7. Control: Let me control my data, and don't facilitate sharing it unless I agree first.

I'm in conditional support of this one. If the terms of service or privacy policy tells me what I can control and what is automatically shared, it's up to me to decide whether I'm comfortable enough to join your network. If you change the rules of the game in the middle, though, I take big issue with it – this is what Facebook did, and it's why my profile is nearly empty and you can't write on my wall.

8. Predictability: Obtain my prior consent before significantly changing who can see my data.

This is essentially what I said above in #7. If you're going to change the rules significantly, give me an opportunity to decide whether I want to play by them before you force me into it.

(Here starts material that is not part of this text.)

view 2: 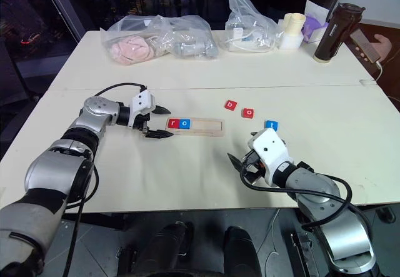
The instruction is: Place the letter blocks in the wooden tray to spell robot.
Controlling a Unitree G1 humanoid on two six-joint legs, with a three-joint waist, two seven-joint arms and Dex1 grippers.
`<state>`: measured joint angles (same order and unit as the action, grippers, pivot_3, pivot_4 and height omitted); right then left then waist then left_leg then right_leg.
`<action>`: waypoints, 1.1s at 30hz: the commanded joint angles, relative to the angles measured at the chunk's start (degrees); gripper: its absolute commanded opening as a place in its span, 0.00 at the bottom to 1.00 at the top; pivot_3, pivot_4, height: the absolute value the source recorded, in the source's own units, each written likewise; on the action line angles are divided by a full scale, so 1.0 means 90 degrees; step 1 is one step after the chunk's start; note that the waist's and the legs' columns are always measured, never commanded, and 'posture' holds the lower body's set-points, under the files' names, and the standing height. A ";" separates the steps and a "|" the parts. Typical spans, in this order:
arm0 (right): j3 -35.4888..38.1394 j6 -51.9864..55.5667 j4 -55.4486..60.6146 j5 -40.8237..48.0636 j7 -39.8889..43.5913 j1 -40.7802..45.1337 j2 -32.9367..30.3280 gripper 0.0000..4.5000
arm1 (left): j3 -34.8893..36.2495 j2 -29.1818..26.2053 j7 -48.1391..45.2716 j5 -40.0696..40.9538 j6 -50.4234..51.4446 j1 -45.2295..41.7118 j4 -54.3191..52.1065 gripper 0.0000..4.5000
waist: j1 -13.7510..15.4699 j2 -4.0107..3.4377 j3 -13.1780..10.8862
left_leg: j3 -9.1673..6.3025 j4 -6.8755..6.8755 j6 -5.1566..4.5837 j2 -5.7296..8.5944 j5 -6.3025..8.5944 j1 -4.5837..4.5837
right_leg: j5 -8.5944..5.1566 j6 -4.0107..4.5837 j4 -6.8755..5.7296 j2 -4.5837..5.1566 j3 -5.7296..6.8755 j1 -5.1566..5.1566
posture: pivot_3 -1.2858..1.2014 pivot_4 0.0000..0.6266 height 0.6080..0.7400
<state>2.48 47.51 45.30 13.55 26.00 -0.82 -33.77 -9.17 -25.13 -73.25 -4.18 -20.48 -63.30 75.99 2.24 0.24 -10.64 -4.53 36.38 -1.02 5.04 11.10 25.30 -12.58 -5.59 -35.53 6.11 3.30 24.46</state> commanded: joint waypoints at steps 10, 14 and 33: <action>0.0111 0.0207 0.0703 0.0044 -0.0217 -0.0271 -0.0051 1.00 | 0.0220 0.0178 0.0409 -0.0365 0.0366 -0.0296 0.0104 1.00 | 0.0000 0.0001 -0.0001 | 0.0000 0.0023 -0.0001 0.0000 0.0001 0.0000 | 0.0000 -0.0001 -0.0022 0.0000 0.0000 -0.0001 | 0.52 0.24 0.98; 0.0084 0.0338 0.0902 0.0034 -0.0359 -0.0430 0.0003 1.00 | 0.0236 0.0238 0.0495 -0.0471 0.0565 -0.0325 0.0145 1.00 | 0.0000 0.0002 -0.0001 | -0.0001 0.0040 -0.0001 -0.0001 0.0001 0.0000 | -0.0015 -0.0025 -0.0042 0.0000 0.0000 -0.0001 | 0.52 0.24 0.98; 0.0459 0.0946 0.1622 0.0044 -0.0713 -0.0973 0.0064 1.00 | 0.0089 0.0646 0.0523 -0.0927 0.0926 -0.0154 0.0240 1.00 | 0.0017 0.0004 0.0007 | -0.0003 0.0079 -0.0003 0.0001 0.0005 -0.0001 | -0.0017 -0.0024 -0.0057 0.0007 0.0000 -0.0017 | 0.52 0.24 0.98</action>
<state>5.17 56.05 56.82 13.83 20.21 -9.29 -33.56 -7.52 -20.34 -66.66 -10.67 -12.14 -65.13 77.81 2.39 0.28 -10.57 -4.56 37.09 -1.05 5.05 11.15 25.29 -12.74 -5.81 -36.04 6.18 3.30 24.31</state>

9. Data portability: Make it easy for me to obtain a copy of my data.

Let's get this straight: Social networks are not your personal thumb drive. No joke. If you want a copy of your information, make a copy. If Flickr went away tomorrow, would you lose all your family photos? If the answer is yes, back them up yourself. Flickr should not have to play nice with your hard drive, or with Facebook, Twitter, LinkedIn or any other business it isn't partnered with. Otherwise, what's the point of competition?

10. Protection: Treat my data as securely as your own confidential data unless I choose to share it, and notify me if it is compromised.

Emm, no. If you don't want to share something, don't share it. It's easy not to join a network: just don't sign up. See how easy that was?

11. Right to know: Show me how you are using my data and allow me to see who and what has access to it.

Every social networking site already does this. If you read the user agreement, privacy policy, and terms of service, you should know this information. If you didn't, you shouldn't have agreed to them when you signed up for the site.

12. Right to self-define: Let me create more than one identity and use pseudonyms. Do not link them without my permission.

I disagree here, for the protection of the social networks, who are held responsible if they allow, say, a sex offender to contact a minor. The terms of service of most sites basically say, "You agree that the information you provide is truthful." If it's not, they have a good reason to refuse service to you as a customer.

13. Right to appeal: Allow me to appeal punitive actions.

This would be reasonable business sense, and many sites do allow users to appeal punitive actions. Twitter and LinkedIn do, for sure.

14. Right to withdraw: Allow me to delete my account, and remove my data.

You shouldn't join any social network that doesn't allow you to remove your data. Before iMeem was picked up by MySpace, it didn't let you delete your account, and they made that very clear in the terms of service and also on the help page, in case you didn't read the terms of service before you agreed to them. But they did let you delete the data. Same with Blue Goose News – while I couldn't delete my account there, I was able to delete my blog posts, my name, my email address and anything else that identified me. That was in their terms and I knew it when I signed up.

It all comes down to smart consumerism. If you don't like the way a business operates, don't patronize it.